"Dear Unknown in the Pale Blue Dress,
"I am sending this to you as a child sends a walnut-shell boat sailing down a river. Where will it go to? Whom will it reach? I am leaving America to-day. By the time you read this—are you smiling with wondering eyes? or is your mouth grave, and your heart subdued?—I shall be throbbing away to Europe on board the Lusitania, and we shall probably never meet. But I am superstitious. As I drove down to the steamer just now the words that are often in my mind when I travel sprang with loud voices to my ear:
"'Dort wo du nicht bist, dort ist dein Glück.'
"Do you know German?
"'There where thou art not, is thy happiness.'
"I am leaving America because I hate it, and have never been happy here; probably my happiness was meanwhile in Europe, or Asia, or Australia. But what, now that I am going to Europe, if my happiness were in America after all? What if I were driving away from it, taking ships and sailing from it, catching trains and leaving it behind? I stopped the cab, and got these flowers on chance.

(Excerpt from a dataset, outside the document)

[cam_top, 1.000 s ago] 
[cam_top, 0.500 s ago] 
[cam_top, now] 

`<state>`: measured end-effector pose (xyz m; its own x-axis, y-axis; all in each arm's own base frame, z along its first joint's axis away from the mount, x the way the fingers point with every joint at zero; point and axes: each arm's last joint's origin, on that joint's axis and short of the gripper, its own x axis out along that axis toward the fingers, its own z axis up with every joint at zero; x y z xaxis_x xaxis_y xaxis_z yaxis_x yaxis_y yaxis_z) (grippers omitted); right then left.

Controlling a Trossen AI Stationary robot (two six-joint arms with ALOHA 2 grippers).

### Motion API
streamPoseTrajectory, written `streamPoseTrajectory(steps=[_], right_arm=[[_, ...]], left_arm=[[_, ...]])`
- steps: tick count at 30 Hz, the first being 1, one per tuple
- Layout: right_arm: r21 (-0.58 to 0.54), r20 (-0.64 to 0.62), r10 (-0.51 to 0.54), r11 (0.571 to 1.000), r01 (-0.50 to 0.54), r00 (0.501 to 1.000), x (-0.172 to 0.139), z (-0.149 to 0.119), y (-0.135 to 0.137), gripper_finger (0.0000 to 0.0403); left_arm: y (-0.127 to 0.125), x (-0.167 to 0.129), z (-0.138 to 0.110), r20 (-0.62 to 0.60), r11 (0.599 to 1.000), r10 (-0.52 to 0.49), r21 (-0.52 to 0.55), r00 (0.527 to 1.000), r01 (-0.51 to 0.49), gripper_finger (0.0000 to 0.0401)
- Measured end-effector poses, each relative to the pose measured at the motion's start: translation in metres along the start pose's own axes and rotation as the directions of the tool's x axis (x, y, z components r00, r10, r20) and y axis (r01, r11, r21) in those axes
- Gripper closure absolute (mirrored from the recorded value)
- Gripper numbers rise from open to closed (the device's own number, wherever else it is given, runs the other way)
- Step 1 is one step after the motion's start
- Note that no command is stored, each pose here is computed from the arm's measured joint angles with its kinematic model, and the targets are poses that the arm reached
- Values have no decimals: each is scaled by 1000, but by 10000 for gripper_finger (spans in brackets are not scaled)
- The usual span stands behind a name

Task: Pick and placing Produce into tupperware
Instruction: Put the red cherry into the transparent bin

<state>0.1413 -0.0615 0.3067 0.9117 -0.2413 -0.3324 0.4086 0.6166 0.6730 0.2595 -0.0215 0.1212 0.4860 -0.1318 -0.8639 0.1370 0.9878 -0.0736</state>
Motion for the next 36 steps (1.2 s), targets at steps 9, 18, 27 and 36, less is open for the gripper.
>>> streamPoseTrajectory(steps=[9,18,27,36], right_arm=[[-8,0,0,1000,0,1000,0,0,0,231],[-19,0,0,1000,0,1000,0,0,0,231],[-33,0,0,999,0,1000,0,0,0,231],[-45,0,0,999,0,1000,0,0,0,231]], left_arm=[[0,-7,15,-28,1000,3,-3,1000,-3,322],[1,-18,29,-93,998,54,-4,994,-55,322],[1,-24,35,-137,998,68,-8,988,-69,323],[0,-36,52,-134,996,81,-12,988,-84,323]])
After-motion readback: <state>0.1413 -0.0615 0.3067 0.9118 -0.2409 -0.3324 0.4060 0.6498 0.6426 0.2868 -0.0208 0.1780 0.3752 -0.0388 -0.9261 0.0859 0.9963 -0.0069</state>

"The steward has called a messenger, an impish boy with a crooked mouth. He stands here waiting.
"I look at him, and like to think that you will see him too. But you? How shall we find you, the flowers, and my heart, and the messenger-boy?
"I shall tell him to stop the first girl he meets who is dressed in light blue. That is you. And I reason that if you wear a light blue dress you must be young; and if you are young you are happy; and if you are happy you are kind; and if you are kind you will write to me, who am a lonely, crabbed, and crusty man.